Finney, S. C. & Nitecki, M. H., 1979, Fisherites n. gen. reticulatus (Owen, 1844), a New Name for Receptaculites oweni Hall, 1861., Journal of Paleontology., 53 (3), 750-753.

Gingras, M. K., Pemberton, S. G., Muelenbachs, K. & Machel, H., 2004, Conceptual models for burrow-related, selective dolomitization with textural and isotopic evidence from the Tyndall Stone, Canada., Geobiology, 2, 21–30.

Janke, D., 2017, Winnipeg and Tyndall Stone: Fossils and Architecture., Destinations, Detours & Dreams.

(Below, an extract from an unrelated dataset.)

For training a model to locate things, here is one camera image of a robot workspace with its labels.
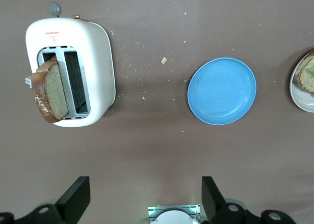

Jin, J., Harper, D. A. T., Rasmussen, J. A. & Sheehan, P. M., 2012, Late Ordovician massive-bedded Thalassinoides ichnofacies along the palaeoequator of Laurentia., Palaeogeography, Palaeoclimatology, Palaeoecology 367–368 (2012) 73–88.

Kendall, A.C., 1977. Origin of dolomite mottling in Ordovician limestones from Saskatchewan and Manitoba. Bulletin of Canadian Petroleum Geology, v. 25, p. 480-504.

McCracken, A.D., Macey, E., Monro Gray, J.M. & Nowlan, G. S., 2007, Tyndall Stone., Natural Resources Canada.

Sheehan, P.M. and Schiefelbein, D.R.J., 1984. The trace fossil Thalassinoides from the Upper Ordovician of the eastern Great Basin: deep burrowing in the early Paleozoic. Journal of Paleontology, v. 58, p. 440-447.

Shields, C., 1993, The Stone Diaries., Fourth Estate., 361 pp.

Thorsteinson, J., 2013, Tyndall Stone., Winnipeg Architecture Foundation Inc., 13 pp.